Как благодарность от государства, за которое он погиб. И еще у неё была банка из-под майонеза. Когда на достала эту банку, я как-то сразу понял, что в ней окажется… Шерсть на затылке заранее полезла дыбом. В общем, в ней, в этой банке она носила с собой останки своего сына. Дмитрия Пистехина. Старшего лейтенанта. Она его так и не захоронила, все хотела установить причину смерти — государство это она ненавидела уже патологически и в официальную версию не верила.
Но «органический материал», как это называется в судебно-медицинских документах, был сильно поврежден термически и для лабораторной работы был уже не пригоден. Так она и жила. На Курском вокзале. С двумя сумками документов. И банкой из-под майонеза. В которой лежали кости её сына.
Вопросы из зала:
— Есть ли на войне место женщинам журналистам?
Аркадий Бабченко: Женщине на войне как журналисту легче, потому что это мужской мир и к ней в любом случае будет больше внимания. Ей будет проще получить какую-то информацию. Сложнее чисто в бытовом плане, потому что это опять же мужской мир. Я может быть сексист, но считаю, что женщине на войне не нужно быть, потому что хотелось бы, чтобы те изменения, которые происходят в голове, женщин не касались. Мы все видели, что война может сделать с человеческим телом. Убьет — ну, убьет. А если в лицо рваным железом попадет? Если лицо оторвет? Челюсть? Глаза выбьет? Ноги оторвет? Обгоришь? Мужик — ладно. Но война когда-то все равно закончится. А женщине будет тяжелее жить с такими ранениями.
— Имеет ли журналист право брать в руки оружие?
Аркадий Бабченко: Брать в руки оружие – это табу. Только если тебе угрожает непосредственная опасность. Только для непосредственной защиты своей жизни. Журналист на войне – как священник. Если едешь волонтером, то ты обычный гражданин своей страны. Но если работаешь журналистом — то работаешь журналистом. Разгружать «гуманитарку» – да, конечно, без проблем. Но разгружать КАМАЗы с боеприпасами – уже нет. Твоя отстраненность – это с одной стороны хорошо, а с другой – плохо.

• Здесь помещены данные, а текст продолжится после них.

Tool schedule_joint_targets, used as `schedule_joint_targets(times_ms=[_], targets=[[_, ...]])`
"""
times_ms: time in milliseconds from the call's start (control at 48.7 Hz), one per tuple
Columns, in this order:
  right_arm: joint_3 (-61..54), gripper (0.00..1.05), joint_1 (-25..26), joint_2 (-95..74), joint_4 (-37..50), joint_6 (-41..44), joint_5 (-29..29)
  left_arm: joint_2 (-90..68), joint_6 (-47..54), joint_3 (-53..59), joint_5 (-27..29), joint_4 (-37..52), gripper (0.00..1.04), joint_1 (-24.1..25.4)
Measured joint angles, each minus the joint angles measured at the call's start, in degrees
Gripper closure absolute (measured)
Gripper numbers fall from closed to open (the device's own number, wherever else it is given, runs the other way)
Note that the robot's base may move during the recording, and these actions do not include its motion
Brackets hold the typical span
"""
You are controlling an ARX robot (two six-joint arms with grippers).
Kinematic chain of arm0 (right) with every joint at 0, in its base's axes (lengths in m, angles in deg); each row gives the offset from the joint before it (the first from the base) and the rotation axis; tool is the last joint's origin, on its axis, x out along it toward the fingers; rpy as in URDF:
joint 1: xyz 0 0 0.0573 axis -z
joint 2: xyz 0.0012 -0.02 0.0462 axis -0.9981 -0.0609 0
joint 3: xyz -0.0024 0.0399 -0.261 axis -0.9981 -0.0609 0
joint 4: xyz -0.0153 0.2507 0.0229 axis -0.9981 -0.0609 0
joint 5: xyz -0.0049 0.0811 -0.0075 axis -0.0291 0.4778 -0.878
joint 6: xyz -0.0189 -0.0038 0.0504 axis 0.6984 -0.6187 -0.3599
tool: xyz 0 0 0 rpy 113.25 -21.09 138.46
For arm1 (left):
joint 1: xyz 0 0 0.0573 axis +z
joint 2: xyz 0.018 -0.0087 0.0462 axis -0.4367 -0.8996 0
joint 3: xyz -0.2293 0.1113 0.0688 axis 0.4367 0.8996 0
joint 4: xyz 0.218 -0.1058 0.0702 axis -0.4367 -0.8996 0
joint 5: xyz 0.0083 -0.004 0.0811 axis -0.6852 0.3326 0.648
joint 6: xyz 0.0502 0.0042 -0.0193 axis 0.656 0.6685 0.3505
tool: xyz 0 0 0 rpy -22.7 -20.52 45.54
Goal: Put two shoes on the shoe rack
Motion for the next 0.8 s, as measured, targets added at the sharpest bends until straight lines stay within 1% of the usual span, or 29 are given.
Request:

Твоя профессиональная обязанность – разделить судьбу батальона, с которым ты находишься там. Если тебе суждено погибнуть с этими людьми, значит, придётся погибнуть. Оружие ты всё равно брать в руки не можешь. Но, с другой стороны, отстраненность является частью твоей безопасности. При попадании в плен это дает тебе возможность защищать себя своей непричастностью.
— Где должна проходить грань в военной журналистике?
Аркадий Бабченко: Нельзя врать. Надо стараться быть объективным. Находясь на одной стороне, ты попадаешь под мировоззрение одних людей. Находясь на другой – под влияние иных. Журналистика – это в какой-то степени предательство. Ты используешь этих людей. Нельзя участвовать в преступлениях. Нельзя провоцировать и пропагандировать. Писать надо так, чтобы никого не подставить. Журналистика – это не писать, что думаешь, это, прежде всего, думать. Думай, о чём пишешь, потому что одно неосторожное слово может стоить кому-то жизни.